On Sun, May 30, 2010 at 15:38, Adam Ruppe <[email protected]> wrote:

> On 5/30/10, Brad Roberts <[email protected]> wrote:
> > I'm all for removal of static opCall, and possibly opCall altogether.
>
> Removing static opCall is definitely a good plan, but I'd like to keep
> opCall. The reason is so you can make a Variant that holds a delegate,
> and is callable directly.
>


Even more generally, anytime you want a callable struct (well, doh!), to
manage some complex state.
Sometimes, closures don't cut it.

For example, I like that in Clojure all data structures are functions of
their elements, returning true if the element is already present.
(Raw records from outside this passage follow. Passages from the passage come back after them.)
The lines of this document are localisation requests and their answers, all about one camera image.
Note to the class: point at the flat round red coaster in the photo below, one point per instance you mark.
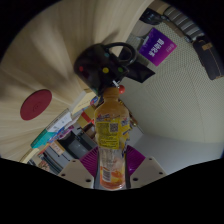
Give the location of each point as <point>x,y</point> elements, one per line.
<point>36,104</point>

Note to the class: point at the black office chair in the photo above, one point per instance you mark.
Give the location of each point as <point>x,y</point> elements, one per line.
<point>141,72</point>

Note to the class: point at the clear bottle with yellow label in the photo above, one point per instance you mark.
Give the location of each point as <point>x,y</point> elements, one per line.
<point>111,130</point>

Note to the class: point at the teal book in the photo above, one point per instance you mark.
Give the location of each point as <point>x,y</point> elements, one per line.
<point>42,139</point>

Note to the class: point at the cream notepad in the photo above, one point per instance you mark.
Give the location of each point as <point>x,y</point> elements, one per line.
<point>81,101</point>

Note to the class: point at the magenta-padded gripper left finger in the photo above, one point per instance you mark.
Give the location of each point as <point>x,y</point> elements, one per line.
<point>75,173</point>

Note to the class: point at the black bag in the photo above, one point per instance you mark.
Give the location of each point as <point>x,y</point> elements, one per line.
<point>211,58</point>

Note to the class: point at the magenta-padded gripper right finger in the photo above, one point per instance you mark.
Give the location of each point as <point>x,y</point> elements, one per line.
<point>148,171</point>

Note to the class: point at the grey striped cushion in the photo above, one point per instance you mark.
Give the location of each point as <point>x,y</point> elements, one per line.
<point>185,21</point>

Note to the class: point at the black mug with coloured dots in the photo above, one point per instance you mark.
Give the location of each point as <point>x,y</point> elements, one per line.
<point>96,68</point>

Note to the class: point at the yellow gift box, red ribbon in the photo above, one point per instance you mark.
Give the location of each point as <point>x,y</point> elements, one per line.
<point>87,115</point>

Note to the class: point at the white booklet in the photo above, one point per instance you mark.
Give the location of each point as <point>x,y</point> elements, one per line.
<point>59,121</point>

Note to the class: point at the red-tipped stick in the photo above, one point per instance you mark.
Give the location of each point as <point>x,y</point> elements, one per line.
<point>121,88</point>

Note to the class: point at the purple sign card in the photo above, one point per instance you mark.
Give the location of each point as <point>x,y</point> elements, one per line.
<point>157,46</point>

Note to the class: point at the wooden shelf unit with trophies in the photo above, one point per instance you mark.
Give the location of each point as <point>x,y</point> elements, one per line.
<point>78,143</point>

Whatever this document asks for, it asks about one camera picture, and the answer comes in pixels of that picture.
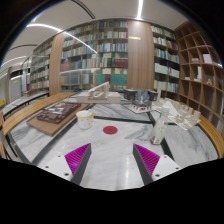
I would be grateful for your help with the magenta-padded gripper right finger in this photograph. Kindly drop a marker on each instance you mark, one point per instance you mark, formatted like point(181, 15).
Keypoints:
point(148, 160)

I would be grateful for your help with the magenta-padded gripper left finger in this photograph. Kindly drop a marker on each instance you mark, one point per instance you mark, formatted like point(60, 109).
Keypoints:
point(78, 159)

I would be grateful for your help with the white mug with yellow rim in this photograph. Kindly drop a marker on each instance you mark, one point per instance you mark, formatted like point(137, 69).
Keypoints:
point(84, 121)

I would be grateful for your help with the flat round red coaster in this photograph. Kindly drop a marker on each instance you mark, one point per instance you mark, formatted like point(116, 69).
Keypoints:
point(110, 130)

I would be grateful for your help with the light blue spoon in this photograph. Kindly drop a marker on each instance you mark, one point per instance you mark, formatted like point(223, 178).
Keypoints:
point(90, 113)

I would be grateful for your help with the brown model on wooden board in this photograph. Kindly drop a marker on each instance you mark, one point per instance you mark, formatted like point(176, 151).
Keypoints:
point(56, 115)

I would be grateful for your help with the white architectural site model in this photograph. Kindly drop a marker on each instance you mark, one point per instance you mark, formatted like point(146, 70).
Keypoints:
point(181, 116)

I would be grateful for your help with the dark grey architectural model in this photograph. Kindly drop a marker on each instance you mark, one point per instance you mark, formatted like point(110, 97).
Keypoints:
point(140, 98)

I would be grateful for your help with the beige architectural building model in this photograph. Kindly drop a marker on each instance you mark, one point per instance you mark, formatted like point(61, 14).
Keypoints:
point(98, 95)

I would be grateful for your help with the curved wooden slatted bench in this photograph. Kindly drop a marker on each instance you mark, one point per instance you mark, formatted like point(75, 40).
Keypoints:
point(23, 115)
point(213, 133)

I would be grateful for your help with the glass-fronted bookshelf unit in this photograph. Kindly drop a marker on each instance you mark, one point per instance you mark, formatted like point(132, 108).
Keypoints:
point(40, 71)

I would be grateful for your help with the narrow book-filled shelf unit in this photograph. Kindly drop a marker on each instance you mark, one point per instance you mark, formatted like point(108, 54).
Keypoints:
point(165, 63)

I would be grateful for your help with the wooden cubby shelf unit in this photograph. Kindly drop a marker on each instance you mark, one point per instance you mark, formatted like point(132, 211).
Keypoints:
point(200, 73)

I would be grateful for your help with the large book-filled shelf unit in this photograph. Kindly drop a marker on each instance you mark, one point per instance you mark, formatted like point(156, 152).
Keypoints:
point(100, 56)

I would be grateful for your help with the straight ceiling light strip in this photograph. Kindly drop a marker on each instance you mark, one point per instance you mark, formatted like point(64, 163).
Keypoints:
point(140, 8)

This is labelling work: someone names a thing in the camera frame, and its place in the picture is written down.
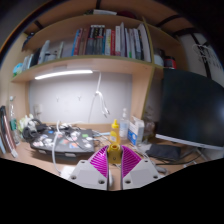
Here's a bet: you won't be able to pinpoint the white power strip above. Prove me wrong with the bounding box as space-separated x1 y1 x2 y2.
60 165 80 180

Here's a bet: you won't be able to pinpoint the dark standing notebooks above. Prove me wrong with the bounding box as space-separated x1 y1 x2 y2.
0 105 20 159

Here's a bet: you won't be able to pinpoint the yellow charger block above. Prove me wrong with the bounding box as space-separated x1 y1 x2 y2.
106 142 123 165

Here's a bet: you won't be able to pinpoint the black laptop with stickers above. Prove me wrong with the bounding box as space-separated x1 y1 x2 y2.
29 127 96 158

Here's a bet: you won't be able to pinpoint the clear green-label water bottle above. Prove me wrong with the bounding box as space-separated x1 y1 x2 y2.
7 95 21 145

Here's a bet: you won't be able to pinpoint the clear spray bottle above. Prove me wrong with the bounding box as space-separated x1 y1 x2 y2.
118 106 131 141

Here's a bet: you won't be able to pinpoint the black computer monitor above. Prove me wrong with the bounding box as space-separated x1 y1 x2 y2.
154 67 224 151

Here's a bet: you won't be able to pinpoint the black headphones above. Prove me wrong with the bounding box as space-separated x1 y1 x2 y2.
21 122 48 141

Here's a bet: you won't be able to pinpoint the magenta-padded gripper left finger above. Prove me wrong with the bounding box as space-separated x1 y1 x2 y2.
67 144 111 192

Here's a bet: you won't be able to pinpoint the yellow squeeze bottle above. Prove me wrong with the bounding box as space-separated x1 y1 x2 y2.
109 118 122 146

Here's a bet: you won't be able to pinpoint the black wallet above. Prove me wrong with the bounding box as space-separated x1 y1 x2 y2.
145 142 183 162

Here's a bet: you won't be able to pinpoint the white wall socket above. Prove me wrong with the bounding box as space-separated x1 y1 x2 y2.
34 103 45 116

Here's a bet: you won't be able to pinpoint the white hanging cable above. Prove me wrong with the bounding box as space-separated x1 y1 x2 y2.
87 71 111 125

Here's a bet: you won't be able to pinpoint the white crumpled bag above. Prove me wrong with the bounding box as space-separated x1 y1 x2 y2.
17 114 36 132

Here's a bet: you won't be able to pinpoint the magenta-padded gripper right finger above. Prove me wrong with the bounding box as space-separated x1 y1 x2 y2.
120 144 162 191

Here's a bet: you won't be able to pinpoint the white led light bar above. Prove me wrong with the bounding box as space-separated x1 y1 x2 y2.
33 68 95 81

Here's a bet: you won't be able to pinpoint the wooden shelf unit with books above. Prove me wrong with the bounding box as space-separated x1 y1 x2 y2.
10 0 188 85

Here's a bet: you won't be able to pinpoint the black thin cable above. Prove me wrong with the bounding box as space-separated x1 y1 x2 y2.
155 150 202 167

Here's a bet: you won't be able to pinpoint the white power strip cable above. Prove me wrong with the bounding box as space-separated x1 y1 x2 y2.
51 120 65 176

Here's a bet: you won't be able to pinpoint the blue and white carton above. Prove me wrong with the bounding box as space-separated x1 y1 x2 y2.
127 115 146 147
Handy to
filter. In D, you can wrap a struct around an associative array and define
opCall(E elem) to test if (elem in aa).
Then, you can do:

auto a = filter!( [test for some elements]) (range);



> I tried implementing this a while ago, but it didn't work very well
> because sometimes the compiler would call the static opCall instead of
> the one I wanted! Keeping it around, but only for the one task, would
> be nice to me.
>

I also had troubles with struct with an opCall and a this and couldn't
explain to the compiler what I wanted. I had to use an .initialize() method
to create the struct, to keep () for opCall.